Plans to develop a mixed-use project at Terminal 1 at the Port of Vancouver USA moved forward on Tuesday when the port’s Board of Commissioners approved a ground lease agreement with Boz Port of Vancouver Owner LLC, a joint partnership of Lincoln Property Co. and Bridge Investment Group.

The agreement calls for a 50-year ground lease for Blocks A and C, and two extension options for Terminal 1, a mixed-use project to be developed on 10 acres along the Columbia River that could feature residential, retail, office and parking.

“This is a significant step in the development of Terminal 1,” said Port CEO Julianna Marler. “The approval of this lease moves the entire Terminal 1 project forward and demonstrates that the port is committed to creating a beautiful and thriving development.”

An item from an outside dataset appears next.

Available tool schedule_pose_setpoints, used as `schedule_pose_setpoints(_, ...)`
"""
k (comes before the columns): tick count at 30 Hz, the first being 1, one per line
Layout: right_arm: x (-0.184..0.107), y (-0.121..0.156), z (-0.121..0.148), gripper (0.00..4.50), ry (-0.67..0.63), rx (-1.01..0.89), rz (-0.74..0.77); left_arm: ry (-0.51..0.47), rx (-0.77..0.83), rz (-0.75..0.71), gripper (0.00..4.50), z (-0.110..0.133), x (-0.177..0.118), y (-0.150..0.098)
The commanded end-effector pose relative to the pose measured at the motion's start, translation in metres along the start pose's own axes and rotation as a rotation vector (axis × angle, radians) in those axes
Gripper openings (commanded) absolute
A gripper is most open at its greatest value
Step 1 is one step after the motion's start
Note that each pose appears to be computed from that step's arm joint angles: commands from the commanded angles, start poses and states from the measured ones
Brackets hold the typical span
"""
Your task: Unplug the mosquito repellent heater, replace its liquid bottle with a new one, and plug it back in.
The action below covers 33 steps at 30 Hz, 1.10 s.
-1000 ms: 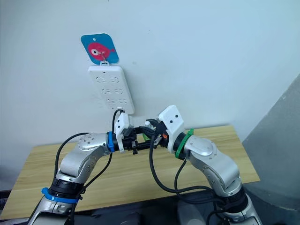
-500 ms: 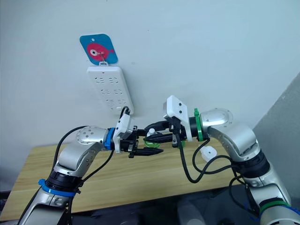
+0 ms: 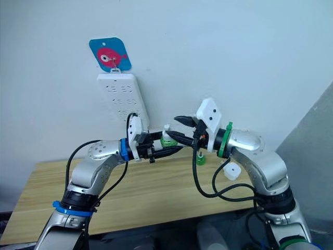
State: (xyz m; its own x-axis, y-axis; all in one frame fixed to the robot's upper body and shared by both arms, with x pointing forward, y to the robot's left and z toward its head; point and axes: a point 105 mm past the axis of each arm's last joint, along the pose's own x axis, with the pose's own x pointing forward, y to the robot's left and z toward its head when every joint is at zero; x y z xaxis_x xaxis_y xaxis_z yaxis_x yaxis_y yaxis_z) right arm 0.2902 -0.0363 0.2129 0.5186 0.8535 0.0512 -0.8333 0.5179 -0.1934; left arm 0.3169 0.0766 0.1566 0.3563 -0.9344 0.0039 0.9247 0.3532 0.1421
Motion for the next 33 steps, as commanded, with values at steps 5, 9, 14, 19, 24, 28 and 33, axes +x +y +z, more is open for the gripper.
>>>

The project, which is expected to start in the fall and be completed by early 2024, may feature various modern and sustainable design elements, such as a Harbor Steps-inspired outdoor staircase, landscaping with native plants and elevated communal outdoor spaces to take advantage of the views of the Columbia River, according to the port.

“In addition to boosting jobs and economic development in Vancouver, this project will be built to minimize its environmental footprint with a LEED Gold-level design,” Patrick Gilligan, Executive Vice President with Lincoln Property Co. explained.

Meanwhile, other work at the Terminal 1 waterfront development is already taking place with the Spring 2022 opening of the AC Marriott Hotel and the late 2021 completion of the Vancouver Landing walkway project.

More information is available at

USCG Cutter Alert Returns to Astoria

After 63 days conducting counter-drug patrols in the Eastern Pacific Ocean, the crew of the U.S. Coast Guard cutter Alert returned to their Astoria, Ore. homeport on Wednesday.

During their deployment, the crew partnered with various Coast Guard and Mexican law enforcement members to prevent over 2,100 pounds of cocaine worth over $41 million from coming into the U.S., the agency said.

The Alert’s crew members went after a suspected smuggling vessel until it ran out of fuel. The matter was moved to Mexican law enforcement officials from the Secretaría de Marina and resulted in arrests and the seizure of 1,600 pounds of illegal narcotics.

Crew members also pursued another suspected smuggling vessel and intercepted about 550 pounds of cocaine and arrested six suspected narco-traffickers. They transferred both to the Department of Justice before continuing on to their deployment.

“Once again, the crew of Alert was able to overcome the challenges of the COVID-19 pandemic and equipment failures on a 50-year-old ship to execute a wide range of Coast Guard missions from the US-Canada Border to the Mexico-Guatemala border over a two-month period,” said Cmdr. Tyson Scofield, Alert’s commanding officer. “Overall, Coast Guard cutter Alert successfully completed a variety of operations through the combined effort of every member of the crew.”

NMC to Use Email as Main Form of Communication to Training Providers

Starting May 10, email will be the National Maritime Center’s primary way of relaying information pertaining to courses and programs to training providers, the NMC announced Thursday.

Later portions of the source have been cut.